How to Celebrate Small Wins at Home and School
- Barbara Sanchez
- Feb 23
- 1 min read

Why Small Wins Matter
The Harvard Center on the Developing Child notes that seeing progress
builds resilience; the ability to bounce back from stress.
Learning to celebrate small wins ensures every inch of progress counts and keeps children motivated between major milestones.
Parent Tools You Can Use Today
1️⃣ Build a Win Log

Create a simple chart on paper or in Google Sheets:
Date | Goal | Progress |
2/3 | Sight‑word reading | Read 5 new words with confidence |
2/5 | Morning routine | Dressed independently |
Review each Friday together.
2️⃣ Share Micro‑Data with Teachers

Email short updates: “Jayden completed the whole page without help!”
These briefs offer real‑world evidence that skills are generalizing beyond school.
3️⃣ Family Celebration Ritual

Establish “High‑Five Friday” at dinner — everyone names one thing they did well.
This builds a growth mindset for siblings too
4️⃣ Connect Wins to Goals

Compare your Win Log to each IEP goal.
If the school report shows different results, request a data review meeting IDEA allows at
any time.
5️⃣ Model Mindset Language

Use phrases from Dr.
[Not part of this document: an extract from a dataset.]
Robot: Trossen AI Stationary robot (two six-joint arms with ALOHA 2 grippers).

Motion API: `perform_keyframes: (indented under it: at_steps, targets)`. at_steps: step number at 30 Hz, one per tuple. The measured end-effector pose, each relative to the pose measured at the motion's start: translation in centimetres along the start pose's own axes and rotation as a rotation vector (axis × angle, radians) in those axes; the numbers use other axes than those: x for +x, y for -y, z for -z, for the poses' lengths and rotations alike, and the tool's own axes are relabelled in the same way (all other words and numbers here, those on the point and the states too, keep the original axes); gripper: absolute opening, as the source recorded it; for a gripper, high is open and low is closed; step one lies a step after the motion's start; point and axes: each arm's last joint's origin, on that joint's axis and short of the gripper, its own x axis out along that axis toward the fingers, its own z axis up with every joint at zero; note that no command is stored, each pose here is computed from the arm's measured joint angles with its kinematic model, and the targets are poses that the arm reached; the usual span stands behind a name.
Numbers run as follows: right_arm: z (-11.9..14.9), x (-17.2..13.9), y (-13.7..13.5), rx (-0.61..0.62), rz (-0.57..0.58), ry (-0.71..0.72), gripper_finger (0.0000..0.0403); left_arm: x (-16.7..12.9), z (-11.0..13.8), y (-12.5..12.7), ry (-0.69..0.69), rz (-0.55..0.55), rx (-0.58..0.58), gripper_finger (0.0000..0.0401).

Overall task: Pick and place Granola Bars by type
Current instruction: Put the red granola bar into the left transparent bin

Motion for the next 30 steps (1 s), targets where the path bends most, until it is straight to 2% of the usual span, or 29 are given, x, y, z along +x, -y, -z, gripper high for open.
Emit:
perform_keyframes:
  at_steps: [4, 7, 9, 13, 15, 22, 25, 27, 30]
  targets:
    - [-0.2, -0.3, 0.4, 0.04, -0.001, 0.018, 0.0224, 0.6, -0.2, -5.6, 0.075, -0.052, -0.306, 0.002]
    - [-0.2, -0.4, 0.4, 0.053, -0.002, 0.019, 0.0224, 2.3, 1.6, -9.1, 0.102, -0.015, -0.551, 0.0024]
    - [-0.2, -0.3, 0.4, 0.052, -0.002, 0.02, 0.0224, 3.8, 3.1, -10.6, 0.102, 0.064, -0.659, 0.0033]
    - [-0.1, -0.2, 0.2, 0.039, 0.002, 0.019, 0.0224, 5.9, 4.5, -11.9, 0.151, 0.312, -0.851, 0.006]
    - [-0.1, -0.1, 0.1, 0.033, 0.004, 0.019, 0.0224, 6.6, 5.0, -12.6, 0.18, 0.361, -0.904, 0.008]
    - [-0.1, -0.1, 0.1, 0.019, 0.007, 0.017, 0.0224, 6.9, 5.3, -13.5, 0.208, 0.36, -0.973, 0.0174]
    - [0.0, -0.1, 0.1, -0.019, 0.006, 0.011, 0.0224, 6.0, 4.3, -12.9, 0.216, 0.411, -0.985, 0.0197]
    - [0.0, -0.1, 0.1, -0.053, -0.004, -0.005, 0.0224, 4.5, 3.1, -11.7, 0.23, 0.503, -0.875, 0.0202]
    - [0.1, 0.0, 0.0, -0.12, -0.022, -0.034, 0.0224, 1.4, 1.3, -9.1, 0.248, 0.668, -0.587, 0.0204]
Carol Dweck’s research to reframe mistakes:
“You haven’t got it yet, but you’re getting there.”
“Look how practice changed what you can do now.”
This builds intrinsic motivation and problem‑solving skills.
Common Questions Parents Ask
Q: Does celebrating everything spoil kids?
A: Not when it’s about effort over outcome. We’re recognizing persistence, not perfection.
Q: What if the school data shows regression?
A: It’s still information, not failure. Ask “What changed in the environment?” and adjust supports.
Q: Can teachers really use my home data for IEP reports?
A: Yes—IDEA encourages parent input. Casual notes, photos, or videos show skill use in natural settings.
References
Dweck, C. S. (2016). Mindset: The New Psychology of Success. Random House.
Harvard Center on the Developing Child. (2022). Building Resilience.